Work required
The output should be the listing below, limited to the lines from the one with "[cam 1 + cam" through the one with "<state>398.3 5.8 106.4", exact and without pictures.

Given records
== Segment start ==

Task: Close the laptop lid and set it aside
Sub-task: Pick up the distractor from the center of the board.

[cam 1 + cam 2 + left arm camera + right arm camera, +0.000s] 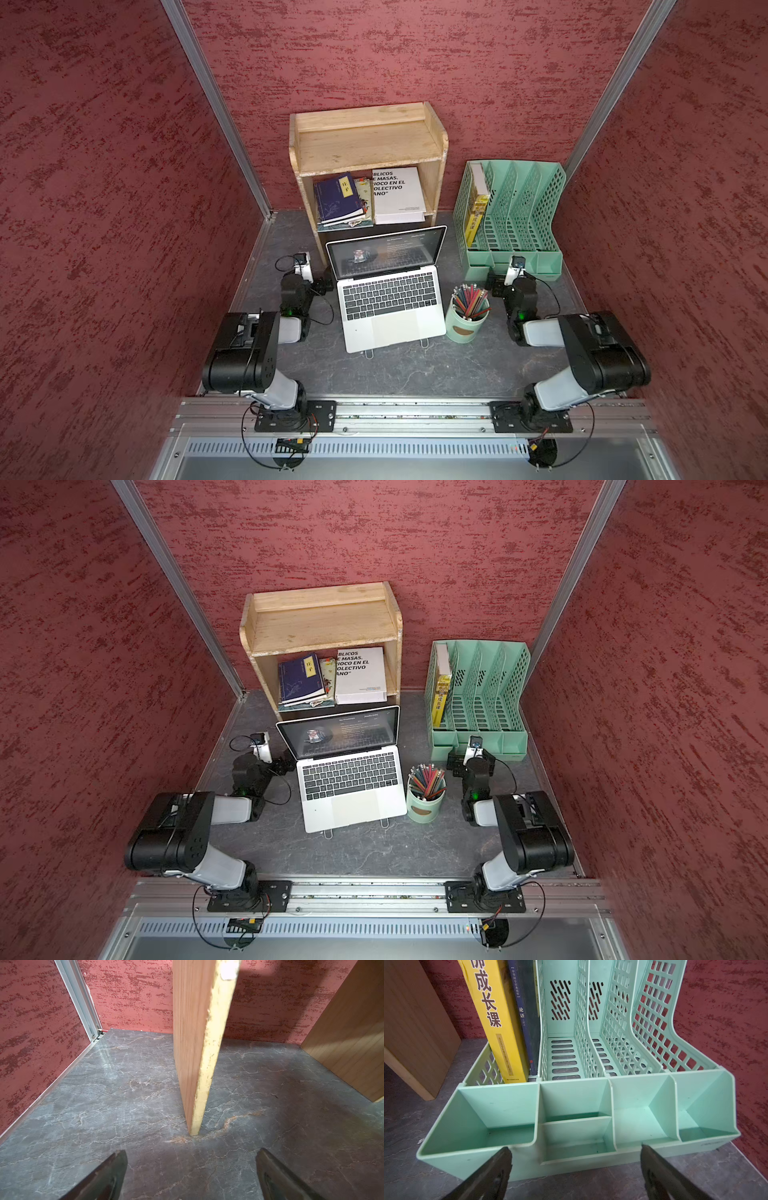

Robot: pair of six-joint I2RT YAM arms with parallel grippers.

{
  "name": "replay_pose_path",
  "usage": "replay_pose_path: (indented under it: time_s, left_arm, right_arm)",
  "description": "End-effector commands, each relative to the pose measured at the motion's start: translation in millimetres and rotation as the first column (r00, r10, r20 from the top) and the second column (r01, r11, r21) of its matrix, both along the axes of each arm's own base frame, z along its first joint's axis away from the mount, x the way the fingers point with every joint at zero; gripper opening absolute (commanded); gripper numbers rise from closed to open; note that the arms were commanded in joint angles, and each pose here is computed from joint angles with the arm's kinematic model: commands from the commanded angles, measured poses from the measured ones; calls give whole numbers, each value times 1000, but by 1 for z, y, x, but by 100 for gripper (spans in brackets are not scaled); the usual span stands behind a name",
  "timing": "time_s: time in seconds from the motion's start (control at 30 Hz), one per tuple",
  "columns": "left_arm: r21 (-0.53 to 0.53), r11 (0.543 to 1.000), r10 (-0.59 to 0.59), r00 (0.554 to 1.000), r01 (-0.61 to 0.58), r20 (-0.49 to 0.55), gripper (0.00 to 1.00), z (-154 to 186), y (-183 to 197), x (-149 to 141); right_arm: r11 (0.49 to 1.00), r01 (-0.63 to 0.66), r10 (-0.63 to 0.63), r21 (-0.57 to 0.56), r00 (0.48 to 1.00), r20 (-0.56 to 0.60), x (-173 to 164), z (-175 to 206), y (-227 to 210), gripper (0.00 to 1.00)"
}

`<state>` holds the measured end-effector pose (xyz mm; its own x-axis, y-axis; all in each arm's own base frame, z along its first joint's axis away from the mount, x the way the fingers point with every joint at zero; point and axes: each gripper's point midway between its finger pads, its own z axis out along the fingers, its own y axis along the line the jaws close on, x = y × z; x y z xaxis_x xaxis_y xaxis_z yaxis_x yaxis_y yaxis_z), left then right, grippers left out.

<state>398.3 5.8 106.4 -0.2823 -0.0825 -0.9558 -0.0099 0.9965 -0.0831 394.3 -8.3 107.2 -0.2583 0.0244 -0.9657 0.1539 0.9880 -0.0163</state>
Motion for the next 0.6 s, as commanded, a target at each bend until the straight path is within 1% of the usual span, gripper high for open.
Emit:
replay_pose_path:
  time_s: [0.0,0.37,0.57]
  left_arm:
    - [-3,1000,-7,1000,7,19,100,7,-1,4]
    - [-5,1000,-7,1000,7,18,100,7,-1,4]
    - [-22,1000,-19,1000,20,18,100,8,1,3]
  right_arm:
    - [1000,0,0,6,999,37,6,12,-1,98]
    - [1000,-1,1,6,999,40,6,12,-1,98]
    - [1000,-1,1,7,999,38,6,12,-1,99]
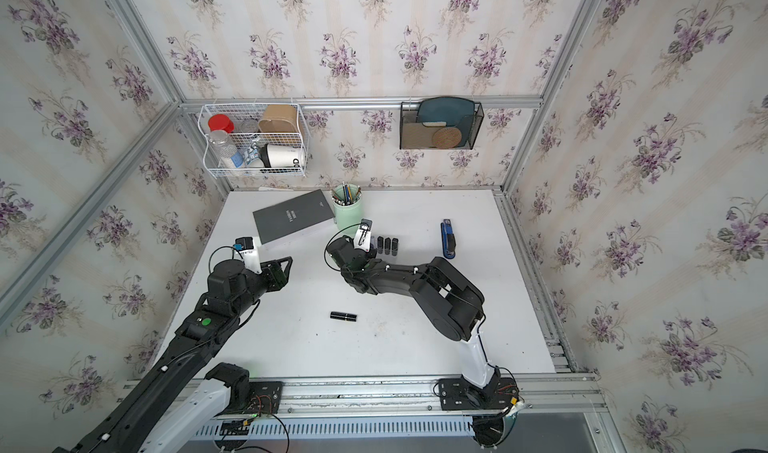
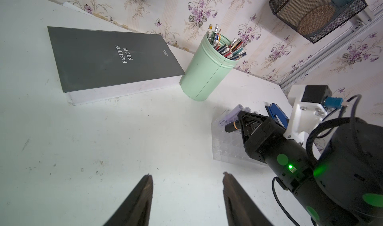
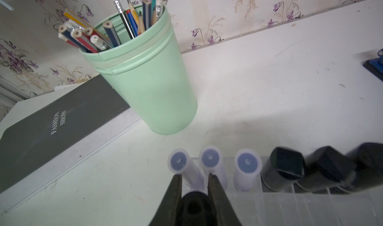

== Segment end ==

Response to the exercise
[cam 1 + cam 2 + left arm camera + right arm camera, +0.000s] 

Robot: pair of six-joint I2RT YAM arms with parallel grippers.

{
  "name": "replay_pose_path",
  "usage": "replay_pose_path: (indented under it: time_s, left_arm, right_arm)",
  "description": "End-effector commands, each relative to the pose measured at the motion's start: translation in millimetres and rotation as the first column (r00, r10, r20 from the top) and the second column (r01, r11, r21) of its matrix, both along the axes of each arm's own base frame, z along its first joint's axis away from the mount, x the way the fingers point with every joint at zero; gripper opening absolute (commanded); gripper numbers rise from closed to open; note that the arms were commanded in joint angles, and each pose here is computed from joint angles with the arm's kinematic model: commands from the commanded angles, measured poses from the measured ones; calls give whole numbers, each value times 1000, but by 1 for z, y, x, but by 100 for gripper (spans in brackets are not scaled); the usual span stands behind a name",
  "timing": "time_s: time in seconds from the motion's start (control at 30 Hz), one per tuple",
  "columns": "left_arm: r21 (-0.53 to 0.53), r11 (0.543 to 1.000), r10 (-0.59 to 0.59), r00 (0.554 to 1.000), r01 (-0.61 to 0.58), r20 (-0.49 to 0.55), gripper (0.00 to 1.00), z (-154 to 186), y (-183 to 197), x (-149 to 141); right_arm: r11 (0.49 to 1.00), r01 (-0.63 to 0.66), r10 (-0.63 to 0.63), r21 (-0.57 to 0.56), r00 (0.48 to 1.00), r20 (-0.56 to 0.60), x (-173 to 164), z (-175 to 206), y (-227 to 210), gripper (0.00 to 1.00)"
}

`<state>` holds the measured end-effector pose (xyz mm; its own x-axis, y-axis; all in each arm's own base frame, z along its first joint's axis away from the mount, x the way the fingers point with every joint at zero; point and axes: each gripper's point midway between its finger pads, its own z axis out along the fingers, its own y axis along the line the jaws close on, x = y × z; x y z xaxis_x xaxis_y xaxis_z yaxis_x yaxis_y yaxis_z), left then right, grippers left out.

<state>398.3 5.8 106.4 -0.2823 -0.0825 -0.9558 -0.0099 0.9965 -0.0831 394.3 -8.3 107.2 -0.2583 0.0244 -0.9657 0.1539 0.9880 -0.0163</state>

This completes the output for the exercise.